> **TASK TO CARRY OUT**: Beginning with the line that holds "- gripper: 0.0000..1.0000", set down each line of the data below through the very last, exactly as given, and nothing beyond that.
Segment Start: EXERCISE DATA
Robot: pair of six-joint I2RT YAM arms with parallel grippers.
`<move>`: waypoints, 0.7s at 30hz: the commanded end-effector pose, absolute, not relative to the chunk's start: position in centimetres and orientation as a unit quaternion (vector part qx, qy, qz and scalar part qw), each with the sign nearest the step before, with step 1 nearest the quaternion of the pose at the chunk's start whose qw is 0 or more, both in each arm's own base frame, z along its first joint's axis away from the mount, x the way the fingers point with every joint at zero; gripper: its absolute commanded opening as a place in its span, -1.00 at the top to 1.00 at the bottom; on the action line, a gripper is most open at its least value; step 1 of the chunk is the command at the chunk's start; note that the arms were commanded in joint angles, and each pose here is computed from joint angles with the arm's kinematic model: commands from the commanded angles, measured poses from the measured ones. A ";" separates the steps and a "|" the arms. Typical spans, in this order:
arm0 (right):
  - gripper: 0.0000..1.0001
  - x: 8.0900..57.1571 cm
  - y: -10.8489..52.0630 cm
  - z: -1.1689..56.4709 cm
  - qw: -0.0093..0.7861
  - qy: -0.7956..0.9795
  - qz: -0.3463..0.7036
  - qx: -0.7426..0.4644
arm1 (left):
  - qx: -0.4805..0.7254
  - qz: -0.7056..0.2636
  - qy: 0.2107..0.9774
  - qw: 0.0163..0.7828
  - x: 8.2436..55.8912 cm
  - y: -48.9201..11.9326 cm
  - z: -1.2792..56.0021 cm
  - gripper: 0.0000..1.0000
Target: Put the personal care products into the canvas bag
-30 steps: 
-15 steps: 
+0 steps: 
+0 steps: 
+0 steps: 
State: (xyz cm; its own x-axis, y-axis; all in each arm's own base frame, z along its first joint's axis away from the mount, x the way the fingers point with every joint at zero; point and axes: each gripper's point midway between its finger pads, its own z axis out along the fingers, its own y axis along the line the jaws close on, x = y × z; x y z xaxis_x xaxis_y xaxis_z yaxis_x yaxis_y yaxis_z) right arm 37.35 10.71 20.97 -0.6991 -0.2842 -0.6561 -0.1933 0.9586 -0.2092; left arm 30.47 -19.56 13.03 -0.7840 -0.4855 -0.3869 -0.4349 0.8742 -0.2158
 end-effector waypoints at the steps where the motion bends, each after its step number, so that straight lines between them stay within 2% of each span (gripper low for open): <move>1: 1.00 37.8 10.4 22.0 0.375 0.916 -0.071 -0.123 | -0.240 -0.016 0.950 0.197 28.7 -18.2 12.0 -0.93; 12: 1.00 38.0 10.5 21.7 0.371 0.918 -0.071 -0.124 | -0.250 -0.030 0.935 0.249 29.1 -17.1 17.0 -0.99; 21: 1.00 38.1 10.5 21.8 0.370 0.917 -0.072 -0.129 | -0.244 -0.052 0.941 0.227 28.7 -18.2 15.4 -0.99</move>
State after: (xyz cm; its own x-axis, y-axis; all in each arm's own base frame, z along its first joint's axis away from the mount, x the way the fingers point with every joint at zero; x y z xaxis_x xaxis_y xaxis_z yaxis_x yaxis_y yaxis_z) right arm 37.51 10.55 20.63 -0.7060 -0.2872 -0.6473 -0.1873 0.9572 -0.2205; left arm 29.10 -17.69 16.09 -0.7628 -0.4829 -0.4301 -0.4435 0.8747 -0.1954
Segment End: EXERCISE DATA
> **EXERCISE OUTPUT**:
  - gripper: 0.0000..1.0000
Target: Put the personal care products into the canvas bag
-30 steps: 
-15 steps: 
+0 steps: 
+0 steps: 
+0 steps: 
State: (xyz cm; its own x-axis, y-axis; all in each arm's own base frame, z along its first joint's axis away from the mount, x the way the fingers point with every joint at zero; point and axes: each gripper's point midway between its finger pads, its own z axis out along the fingers, its own y axis along the line the jaws close on, x = y × z; x y z xaxis_x xaxis_y xaxis_z yaxis_x yaxis_y yaxis_z) right arm 37.35 10.71 20.97 -0.6991 -0.2842 -0.6561 -0.1933 0.9586 -0.2092; left arm 30.47 -19.56 13.03 -0.7840 -0.4855 -0.3869 -0.4349 0.8742 -0.2158
 end-effector waypoints at the steps where the motion bends, each after its step number, so that straight lines between them stay within 2% of each span (gripper low for open): <move>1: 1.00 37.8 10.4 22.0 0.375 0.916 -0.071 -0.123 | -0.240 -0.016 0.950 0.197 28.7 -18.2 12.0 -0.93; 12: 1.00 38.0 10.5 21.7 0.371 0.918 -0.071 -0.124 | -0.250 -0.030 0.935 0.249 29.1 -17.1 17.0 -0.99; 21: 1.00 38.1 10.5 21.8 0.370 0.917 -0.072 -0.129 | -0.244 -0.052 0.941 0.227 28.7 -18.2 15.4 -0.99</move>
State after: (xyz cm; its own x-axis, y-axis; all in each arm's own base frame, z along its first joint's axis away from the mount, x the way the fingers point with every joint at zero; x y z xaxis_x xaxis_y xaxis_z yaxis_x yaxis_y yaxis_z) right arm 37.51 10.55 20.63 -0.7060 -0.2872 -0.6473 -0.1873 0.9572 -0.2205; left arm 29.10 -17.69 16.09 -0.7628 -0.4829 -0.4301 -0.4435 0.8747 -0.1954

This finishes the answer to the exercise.